A proof of concept comparison study of subsegmentation approaches based on transmural segments (16 AHA and 48 segments) vs. subdivision into epi- and endocardial (32) subsegments vs. further circumferential subdivision into 96 (sub-)subsegments for diagnostic accuracy against invasively defined obstructive coronary artery disease (CAD).
Thirty patients with obstructive CAD and 20 healthy controls underwent perfusion stress CMR imaging at 3 T during maximal adenosine vasodilation and a dual bolus injection of 0.1 mmol/kg gadobutrol. Using Fermi deconvolution for blood flow estimation, (sub-)subsegmental values were expressed relative to the (sub-)subsegment with the highest flow. In addition, endo-/epicardial flow ratios were calculated based on 32 and 96 (sub-)subsegments. A receiver operating characteristics (ROC) curve analysis was performed to compare the diagnostic performance of discrimination between patients with CAD and healthy controls. Observer reproducibility was assessed using Bland-Altman approaches.
Subdivision into more and smaller segments revealed greater accuracy for #32, #48 and # 96 compared to the standard #16 approach (area under the curve (AUC): 0.937, 0.973 and 0.993 vs 0.820, p < 0.05). The #96-based endo-/epicardial ratio was superior to the #32 endo-/epicardial ratio (AUC 0.979, vs. 0.932, p < 0.05). Measurements for the #16 model showed marginally better reproducibility compared to #32, #48 and #96 (mean difference ± standard deviation: 2.0 ± 3.6 vs. 2.3 ± 4.0 vs 2.5 ± 4.4 vs. 4.1 ± 5.6).
Subsegmentation of the myocardium improves diagnostic accuracy and facilitates an objective cut-off-based description of hypoperfusion, and facilitates an objective description of hypoperfusion, including the extent and severity of myocardial ischaemia. Quantification based on a single (stress-only) pass reduces the overall amount of gadolinium contrast agent required and the length of the overall diagnostic study.

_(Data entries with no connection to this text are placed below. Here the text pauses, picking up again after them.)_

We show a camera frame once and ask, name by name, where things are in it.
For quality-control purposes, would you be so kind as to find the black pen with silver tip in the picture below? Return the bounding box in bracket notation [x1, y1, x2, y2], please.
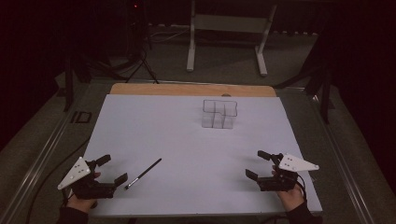
[123, 157, 163, 191]

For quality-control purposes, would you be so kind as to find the aluminium rail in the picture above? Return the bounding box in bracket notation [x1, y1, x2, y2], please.
[0, 105, 82, 224]
[306, 92, 376, 224]

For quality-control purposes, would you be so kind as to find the black floor cable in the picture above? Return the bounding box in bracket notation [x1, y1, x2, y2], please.
[23, 135, 92, 224]

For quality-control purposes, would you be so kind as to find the person's right hand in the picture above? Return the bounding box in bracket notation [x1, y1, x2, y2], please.
[271, 165, 306, 213]

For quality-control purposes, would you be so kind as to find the white floor cable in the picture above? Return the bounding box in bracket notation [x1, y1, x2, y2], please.
[148, 27, 191, 44]

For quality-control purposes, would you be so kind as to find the black tripod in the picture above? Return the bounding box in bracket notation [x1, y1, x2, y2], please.
[125, 0, 161, 85]

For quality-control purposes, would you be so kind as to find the white metal stand frame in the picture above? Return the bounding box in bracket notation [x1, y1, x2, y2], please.
[185, 0, 278, 77]

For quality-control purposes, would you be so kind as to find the black rectangular frame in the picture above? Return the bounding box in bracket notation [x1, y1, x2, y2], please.
[70, 110, 93, 125]

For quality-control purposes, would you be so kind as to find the white table mat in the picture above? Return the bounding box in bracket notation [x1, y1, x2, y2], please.
[81, 93, 323, 218]

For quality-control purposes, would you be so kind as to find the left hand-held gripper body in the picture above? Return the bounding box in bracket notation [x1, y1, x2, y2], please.
[57, 156, 118, 201]

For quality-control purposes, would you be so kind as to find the black metal stand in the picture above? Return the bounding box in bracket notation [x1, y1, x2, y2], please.
[318, 66, 332, 125]
[63, 55, 77, 113]

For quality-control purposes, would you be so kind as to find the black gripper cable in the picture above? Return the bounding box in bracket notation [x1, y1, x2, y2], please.
[295, 175, 308, 203]

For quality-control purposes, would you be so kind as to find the clear acrylic organizer box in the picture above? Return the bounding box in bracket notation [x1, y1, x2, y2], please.
[201, 98, 239, 130]

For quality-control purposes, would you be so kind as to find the person's left hand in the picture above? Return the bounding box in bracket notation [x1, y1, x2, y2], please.
[65, 171, 102, 215]

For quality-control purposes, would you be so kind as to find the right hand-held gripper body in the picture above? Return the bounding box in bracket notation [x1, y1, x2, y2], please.
[257, 152, 320, 192]

心血管磁共振(CMR)心肌灌注成像已成为评估心肌缺血的既定诊断测试。出于定量目的,美国心脏协会(AHA)的 16 节段模型在提取关于缺血程度/严重程度的相关信息方面存在局限性,因为灌注缺损并不总是位于单个节段内,这降低了其诊断价值,并使得对结果数据进行准确评估或在不同研究之间进行结果比较变得困难。我们假设将心肌节段划分为心外膜和心内膜层,并进一步进行圆周细分,总共产生 96 个节段,将提高检测心肌低灌注的准确性。较高的(亚)节段灌注异常记录,相对于使用具有最高值的亚节段定义为相对正常参考值,可能会基于单次应激灌注采集提高心肌血流的空间编码。

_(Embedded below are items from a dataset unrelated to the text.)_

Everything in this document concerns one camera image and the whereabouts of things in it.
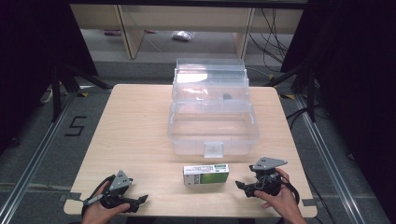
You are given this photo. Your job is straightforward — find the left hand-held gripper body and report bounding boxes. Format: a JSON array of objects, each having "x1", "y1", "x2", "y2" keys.
[{"x1": 100, "y1": 170, "x2": 135, "y2": 210}]

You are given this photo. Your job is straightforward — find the black cables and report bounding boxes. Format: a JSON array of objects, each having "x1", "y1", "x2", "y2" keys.
[{"x1": 247, "y1": 7, "x2": 290, "y2": 65}]

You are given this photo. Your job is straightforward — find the black floor cable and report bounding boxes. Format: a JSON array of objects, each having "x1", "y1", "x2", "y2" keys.
[{"x1": 285, "y1": 106, "x2": 308, "y2": 131}]

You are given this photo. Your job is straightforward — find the white and green carton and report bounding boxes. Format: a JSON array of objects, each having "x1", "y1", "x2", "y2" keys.
[{"x1": 182, "y1": 163, "x2": 231, "y2": 187}]

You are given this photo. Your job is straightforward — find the person's left hand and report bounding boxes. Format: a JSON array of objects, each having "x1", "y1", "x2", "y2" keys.
[{"x1": 81, "y1": 184, "x2": 131, "y2": 224}]

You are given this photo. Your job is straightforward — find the metal floor rail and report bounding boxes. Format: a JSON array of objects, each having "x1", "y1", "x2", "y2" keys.
[
  {"x1": 0, "y1": 92, "x2": 78, "y2": 224},
  {"x1": 294, "y1": 93, "x2": 366, "y2": 224}
]

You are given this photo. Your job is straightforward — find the clear plastic bag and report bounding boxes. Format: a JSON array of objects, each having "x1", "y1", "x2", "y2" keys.
[{"x1": 171, "y1": 30, "x2": 196, "y2": 43}]

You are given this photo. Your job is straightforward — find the black metal stand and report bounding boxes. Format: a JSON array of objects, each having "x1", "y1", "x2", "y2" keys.
[
  {"x1": 264, "y1": 60, "x2": 318, "y2": 123},
  {"x1": 50, "y1": 62, "x2": 114, "y2": 123}
]

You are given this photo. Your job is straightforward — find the person's right hand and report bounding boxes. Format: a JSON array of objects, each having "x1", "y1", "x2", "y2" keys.
[{"x1": 254, "y1": 167, "x2": 304, "y2": 220}]

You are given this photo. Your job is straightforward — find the clear plastic storage box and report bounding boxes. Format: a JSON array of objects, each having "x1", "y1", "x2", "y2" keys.
[{"x1": 166, "y1": 58, "x2": 261, "y2": 159}]

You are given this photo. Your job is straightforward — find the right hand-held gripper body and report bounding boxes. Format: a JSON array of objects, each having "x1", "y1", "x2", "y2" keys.
[{"x1": 248, "y1": 156, "x2": 289, "y2": 197}]

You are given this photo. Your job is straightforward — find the light wooden shelf unit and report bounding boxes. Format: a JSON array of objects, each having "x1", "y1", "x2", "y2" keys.
[{"x1": 69, "y1": 3, "x2": 304, "y2": 60}]

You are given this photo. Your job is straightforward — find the dark curtain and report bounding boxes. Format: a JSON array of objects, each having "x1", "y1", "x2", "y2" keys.
[
  {"x1": 280, "y1": 0, "x2": 396, "y2": 223},
  {"x1": 0, "y1": 0, "x2": 98, "y2": 155}
]

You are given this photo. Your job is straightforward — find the black gripper strap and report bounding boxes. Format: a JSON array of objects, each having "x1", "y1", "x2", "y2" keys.
[
  {"x1": 279, "y1": 175, "x2": 301, "y2": 204},
  {"x1": 80, "y1": 174, "x2": 116, "y2": 218}
]

基于透壁节段(16 个 AHA 和 48 个节段)与心外膜和心内膜(32 个)细分与进一步圆周细分成 96 个(亚)节段(32 个)的亚节段方法的概念验证比较研究,以针对侵入性定义的阻塞性冠状动脉疾病(CAD)的诊断准确性。
30 例阻塞性 CAD 患者和 20 例健康对照者在 3T 下接受最大腺苷血管扩张和 0.1mmol/kg 钆布醇双重团注的应激 CMR 成像。使用费米反卷积法进行血流估计,(亚)节段值相对于具有最高血流的(亚)节段表示。此外,还基于 32 和 96 个(亚)节段计算了心外膜/心内膜的血流比值。进行了接收器操作特征(ROC)曲线分析,以比较区分 CAD 患者和健康对照者的诊断性能。使用 Bland-Altman 方法评估观察者的可重复性。
与标准的 16 节段方法相比,更多和更小的细分节段显示出更高的准确性(#32、#48 和#96 的曲线下面积(AUC)分别为 0.937、0.973 和 0.993 与 0.820,p < 0.05)。基于#96 的心外膜/心内膜比值优于基于#32 的心外膜/心内膜比值(AUC 0.979,vs. 0.932,p < 0.05)。与#32、#48 和#96 相比,#16 模型的测量值显示出略好的可重复性(平均差异 ± 标准差:2.0 ± 3.6 与 2.3 ± 4.0 与 2.5 ± 4.4 与 4.1 ± 5.6)。
心肌细分提高了诊断准确性,并有助于客观地描述低灌注,包括心肌缺血的程度和严重程度。基于单次(仅应激)通过的定量减少了所需的总体钆造影剂量和整体诊断研究的长度。